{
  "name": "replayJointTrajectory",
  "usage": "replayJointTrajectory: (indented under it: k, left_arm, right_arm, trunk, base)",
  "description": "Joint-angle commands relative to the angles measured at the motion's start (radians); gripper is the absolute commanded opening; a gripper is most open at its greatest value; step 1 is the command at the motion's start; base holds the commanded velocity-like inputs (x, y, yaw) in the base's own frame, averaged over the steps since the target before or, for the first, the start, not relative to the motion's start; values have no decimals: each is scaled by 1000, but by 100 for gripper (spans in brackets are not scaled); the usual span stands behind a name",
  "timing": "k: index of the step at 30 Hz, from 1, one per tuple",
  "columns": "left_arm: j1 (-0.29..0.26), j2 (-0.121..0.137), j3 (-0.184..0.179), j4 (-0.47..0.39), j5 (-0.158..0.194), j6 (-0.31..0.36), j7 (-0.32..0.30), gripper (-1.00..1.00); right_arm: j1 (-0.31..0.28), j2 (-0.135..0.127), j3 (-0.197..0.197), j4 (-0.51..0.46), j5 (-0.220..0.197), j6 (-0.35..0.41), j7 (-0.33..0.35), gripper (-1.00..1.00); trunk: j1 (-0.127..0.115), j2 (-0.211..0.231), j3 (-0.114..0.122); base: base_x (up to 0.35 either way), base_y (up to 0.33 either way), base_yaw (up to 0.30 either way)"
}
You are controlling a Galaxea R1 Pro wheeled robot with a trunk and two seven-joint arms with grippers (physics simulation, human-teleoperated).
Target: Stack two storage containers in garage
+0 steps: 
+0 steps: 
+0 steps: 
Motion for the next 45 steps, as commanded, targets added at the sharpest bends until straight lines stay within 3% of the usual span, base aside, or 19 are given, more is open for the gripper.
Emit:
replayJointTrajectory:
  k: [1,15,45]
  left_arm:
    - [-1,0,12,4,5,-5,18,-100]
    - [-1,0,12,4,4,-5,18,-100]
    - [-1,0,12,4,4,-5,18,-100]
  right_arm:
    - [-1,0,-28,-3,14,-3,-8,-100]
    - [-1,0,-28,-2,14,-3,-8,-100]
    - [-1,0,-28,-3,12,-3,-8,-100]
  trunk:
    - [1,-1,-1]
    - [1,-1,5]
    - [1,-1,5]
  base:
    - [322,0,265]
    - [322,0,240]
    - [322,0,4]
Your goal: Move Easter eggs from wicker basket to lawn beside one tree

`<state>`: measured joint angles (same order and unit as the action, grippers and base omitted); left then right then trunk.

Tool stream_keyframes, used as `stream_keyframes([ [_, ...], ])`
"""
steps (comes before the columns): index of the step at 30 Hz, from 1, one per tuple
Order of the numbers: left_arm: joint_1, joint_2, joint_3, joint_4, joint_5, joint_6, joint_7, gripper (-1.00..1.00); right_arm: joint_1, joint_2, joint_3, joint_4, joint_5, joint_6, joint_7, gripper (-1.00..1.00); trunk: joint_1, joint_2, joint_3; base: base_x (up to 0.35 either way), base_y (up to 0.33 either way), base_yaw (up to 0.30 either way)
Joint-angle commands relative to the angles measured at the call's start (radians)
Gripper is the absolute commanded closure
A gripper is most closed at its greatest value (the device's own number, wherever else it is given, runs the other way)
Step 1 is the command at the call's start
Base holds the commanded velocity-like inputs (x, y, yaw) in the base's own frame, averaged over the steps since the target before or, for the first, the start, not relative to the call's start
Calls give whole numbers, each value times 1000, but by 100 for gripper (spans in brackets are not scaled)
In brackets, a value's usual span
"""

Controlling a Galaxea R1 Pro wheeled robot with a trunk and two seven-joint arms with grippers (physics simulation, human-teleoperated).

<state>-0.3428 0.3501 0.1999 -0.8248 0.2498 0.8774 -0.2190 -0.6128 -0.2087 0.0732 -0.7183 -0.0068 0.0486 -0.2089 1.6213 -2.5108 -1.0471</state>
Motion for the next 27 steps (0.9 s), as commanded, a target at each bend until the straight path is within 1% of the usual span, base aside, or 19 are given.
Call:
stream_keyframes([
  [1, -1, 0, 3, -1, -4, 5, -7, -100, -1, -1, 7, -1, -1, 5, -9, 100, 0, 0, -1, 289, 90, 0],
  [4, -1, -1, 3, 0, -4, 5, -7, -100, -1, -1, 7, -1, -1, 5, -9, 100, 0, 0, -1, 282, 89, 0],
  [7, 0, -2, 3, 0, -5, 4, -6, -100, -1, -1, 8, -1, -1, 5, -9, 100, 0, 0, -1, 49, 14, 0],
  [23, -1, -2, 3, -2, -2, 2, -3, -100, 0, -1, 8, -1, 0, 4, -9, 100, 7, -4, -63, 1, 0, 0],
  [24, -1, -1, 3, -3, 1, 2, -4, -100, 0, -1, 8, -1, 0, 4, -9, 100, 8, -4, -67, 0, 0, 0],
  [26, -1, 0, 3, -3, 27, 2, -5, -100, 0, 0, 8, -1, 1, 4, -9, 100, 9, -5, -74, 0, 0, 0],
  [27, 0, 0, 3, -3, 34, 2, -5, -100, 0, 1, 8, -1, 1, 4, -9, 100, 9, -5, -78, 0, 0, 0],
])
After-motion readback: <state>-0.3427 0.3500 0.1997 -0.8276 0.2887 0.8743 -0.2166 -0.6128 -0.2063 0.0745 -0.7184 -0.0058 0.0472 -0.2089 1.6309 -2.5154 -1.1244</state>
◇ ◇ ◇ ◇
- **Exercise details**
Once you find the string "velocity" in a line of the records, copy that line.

- **Answer space**
  "description": "Joint-angle commands relative to the angles measured at the motion's start (radians); gripper is the absolute commanded opening; a gripper is most open at its greatest value; step 1 is the command at the motion's start; base holds the commanded velocity-like inputs (x, y, yaw) in the base's own frame, averaged over the steps since the target before or, for the first, the start, not relative to the motion's start; values have no decimals: each is scaled by 1000, but by 100 for gripper (spans in brackets are not scaled); the usual span stands behind a name",
Base holds the commanded velocity-like inputs (x, y, yaw) in the base's own frame, averaged over the steps since the target before or, for the first, the start, not relative to the call's start

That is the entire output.